Example 3: Rented Property (Rules Largely Unchanged)
A couple rents out a house in Basel for CHF 36'000 per year. They pay CHF 10'000 in mortgage interest. Total assets are CHF 1'200'000, of which the rented property accounts for CHF 600'000 (50%).
- Income: + CHF 36'000 rental income
- Maintenance deduction: − CHF 7'200 (flat rate 20% of CHF 36'000)
- Mortgage interest (from 2028, proportional): CHF 10'000 × 50% = − CHF 5'000 (previously: − CHF 10'000)
- Net taxable income: CHF 23'800 (from 2028) vs. CHF 18'800 (current law)
Example 4: First-Time Purchase from 2028
A couple purchases their first home in 2028. Mortgage interest amounts to CHF 15'000 per year.
- First-time buyer deduction Year 1: CHF 10'000
- First-time buyer deduction Year 2: CHF 9'000 (−10% per year)

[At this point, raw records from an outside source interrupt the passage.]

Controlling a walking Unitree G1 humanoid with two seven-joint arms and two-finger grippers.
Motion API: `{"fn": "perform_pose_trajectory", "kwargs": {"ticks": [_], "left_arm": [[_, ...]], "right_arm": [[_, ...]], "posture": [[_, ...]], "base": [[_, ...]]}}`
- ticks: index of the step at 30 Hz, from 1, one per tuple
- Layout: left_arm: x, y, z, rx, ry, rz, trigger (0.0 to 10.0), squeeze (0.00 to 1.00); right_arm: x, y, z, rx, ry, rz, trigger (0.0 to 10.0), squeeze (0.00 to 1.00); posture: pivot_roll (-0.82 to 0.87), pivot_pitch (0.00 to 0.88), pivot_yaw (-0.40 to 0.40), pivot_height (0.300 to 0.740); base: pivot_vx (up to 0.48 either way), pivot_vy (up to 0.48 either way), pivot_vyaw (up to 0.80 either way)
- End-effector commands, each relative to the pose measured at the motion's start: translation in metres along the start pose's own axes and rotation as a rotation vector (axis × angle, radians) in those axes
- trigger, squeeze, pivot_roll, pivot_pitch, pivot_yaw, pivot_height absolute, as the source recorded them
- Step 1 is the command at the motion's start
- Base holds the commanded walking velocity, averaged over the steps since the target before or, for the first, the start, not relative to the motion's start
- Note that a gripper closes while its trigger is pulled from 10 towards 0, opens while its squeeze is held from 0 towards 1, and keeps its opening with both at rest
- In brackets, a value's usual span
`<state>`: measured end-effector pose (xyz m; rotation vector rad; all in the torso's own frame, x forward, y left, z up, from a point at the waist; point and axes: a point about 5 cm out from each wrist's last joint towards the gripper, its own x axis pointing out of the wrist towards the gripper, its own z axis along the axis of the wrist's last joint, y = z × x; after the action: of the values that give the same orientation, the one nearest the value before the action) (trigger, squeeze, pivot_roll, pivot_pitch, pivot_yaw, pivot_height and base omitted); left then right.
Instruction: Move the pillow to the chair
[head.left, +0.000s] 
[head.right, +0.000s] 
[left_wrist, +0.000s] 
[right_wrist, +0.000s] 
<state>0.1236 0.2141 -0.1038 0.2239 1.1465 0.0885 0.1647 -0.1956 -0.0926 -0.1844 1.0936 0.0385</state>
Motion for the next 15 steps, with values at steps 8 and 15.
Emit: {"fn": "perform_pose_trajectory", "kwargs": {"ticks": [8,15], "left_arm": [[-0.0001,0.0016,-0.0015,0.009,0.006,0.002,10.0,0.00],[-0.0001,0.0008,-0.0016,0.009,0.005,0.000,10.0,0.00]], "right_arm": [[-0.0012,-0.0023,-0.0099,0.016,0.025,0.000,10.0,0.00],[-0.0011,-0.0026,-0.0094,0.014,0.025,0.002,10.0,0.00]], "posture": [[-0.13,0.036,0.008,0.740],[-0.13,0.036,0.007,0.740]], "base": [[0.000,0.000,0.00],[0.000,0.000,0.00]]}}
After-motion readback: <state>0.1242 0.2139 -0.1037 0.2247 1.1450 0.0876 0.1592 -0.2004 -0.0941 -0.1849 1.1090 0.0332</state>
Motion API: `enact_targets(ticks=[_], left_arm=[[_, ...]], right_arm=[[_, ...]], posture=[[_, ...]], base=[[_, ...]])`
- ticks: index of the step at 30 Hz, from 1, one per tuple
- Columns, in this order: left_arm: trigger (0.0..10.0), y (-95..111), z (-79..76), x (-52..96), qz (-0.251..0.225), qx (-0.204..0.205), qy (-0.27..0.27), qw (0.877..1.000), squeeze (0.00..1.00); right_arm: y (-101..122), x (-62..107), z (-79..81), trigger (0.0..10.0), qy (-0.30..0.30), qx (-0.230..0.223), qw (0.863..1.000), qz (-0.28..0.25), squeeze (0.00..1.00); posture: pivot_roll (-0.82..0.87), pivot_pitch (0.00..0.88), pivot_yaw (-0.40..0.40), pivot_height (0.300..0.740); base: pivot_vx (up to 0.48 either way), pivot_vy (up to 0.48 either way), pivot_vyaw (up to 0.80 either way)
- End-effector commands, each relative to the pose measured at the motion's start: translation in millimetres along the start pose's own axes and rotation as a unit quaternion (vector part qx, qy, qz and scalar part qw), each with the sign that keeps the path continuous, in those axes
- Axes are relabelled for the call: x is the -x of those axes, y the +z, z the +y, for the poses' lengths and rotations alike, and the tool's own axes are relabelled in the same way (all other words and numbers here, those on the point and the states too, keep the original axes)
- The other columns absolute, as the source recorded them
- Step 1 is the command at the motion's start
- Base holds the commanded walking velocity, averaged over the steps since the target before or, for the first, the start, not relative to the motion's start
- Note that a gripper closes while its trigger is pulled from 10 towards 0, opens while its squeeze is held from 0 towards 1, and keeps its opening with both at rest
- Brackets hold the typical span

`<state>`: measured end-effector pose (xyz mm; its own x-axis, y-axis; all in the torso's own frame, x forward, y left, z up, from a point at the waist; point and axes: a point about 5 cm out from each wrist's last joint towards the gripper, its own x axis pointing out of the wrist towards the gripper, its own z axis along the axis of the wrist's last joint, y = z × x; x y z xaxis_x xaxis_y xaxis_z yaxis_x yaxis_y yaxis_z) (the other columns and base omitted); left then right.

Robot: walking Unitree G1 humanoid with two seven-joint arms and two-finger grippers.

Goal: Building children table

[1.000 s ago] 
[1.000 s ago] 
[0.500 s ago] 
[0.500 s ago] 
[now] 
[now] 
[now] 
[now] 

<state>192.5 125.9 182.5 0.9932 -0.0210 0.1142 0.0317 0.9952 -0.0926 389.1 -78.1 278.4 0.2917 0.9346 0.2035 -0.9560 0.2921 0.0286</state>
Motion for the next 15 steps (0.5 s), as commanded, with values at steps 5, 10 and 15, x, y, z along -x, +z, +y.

- First-time buyer deduction Year 10: CHF 1'000
- From Year 11: No further deduction available
Common Mistakes and Tips
Common Mistakes
- Planning as if the imputed rental value will continue to exist: It will be abolished at the earliest from 2028; current law applies until then
- Assuming owner-occupied property is currently tax-free: Incorrect – the imputed rental value and any cantonal charges currently apply
- Not declaring foreign properties: Declaration obligation applies to properties abroad as well
- Claiming maintenance costs without documentation: Invoices must be retained if claiming actual costs
- Postponing renovations until after 2028: Those planning renovations will lose tax deductibility once the system changes
- Confusing old and new law: Deduction possibilities differ fundamentally depending on the applicable tax period
Tips
- Act now: Implement planned renovations and investments before the system change
- Compare flat-rate vs. actual costs: Evaluate both methods annually
- Use the cantonal tax value: The official tax value is the relevant benchmark for wealth tax
- Retain maintenance receipts: For at least 10 years
- Plan renewal fund contributions: Deductible for condominium owners until the system change
- Seek individual tax advice: Impacts of the system change are highly situation-dependent – especially for landlords, highly leveraged owners and those approaching retirement
Summary
Real estate ownership in Switzerland is tax-complex – and will become even more so with the impending system change. The referendum result of 28 September 2025 marks a historic turning point: the imputed rental value will be abolished, but so will key deductions for owner-occupiers.
During the transition period until at least 2028, careful planning is advisable: renovations already planned should be brought forward, as should contributions to renewal funds. Landlords retain their deduction options substantially, but must factor in the new proportional restriction method for mortgage interest.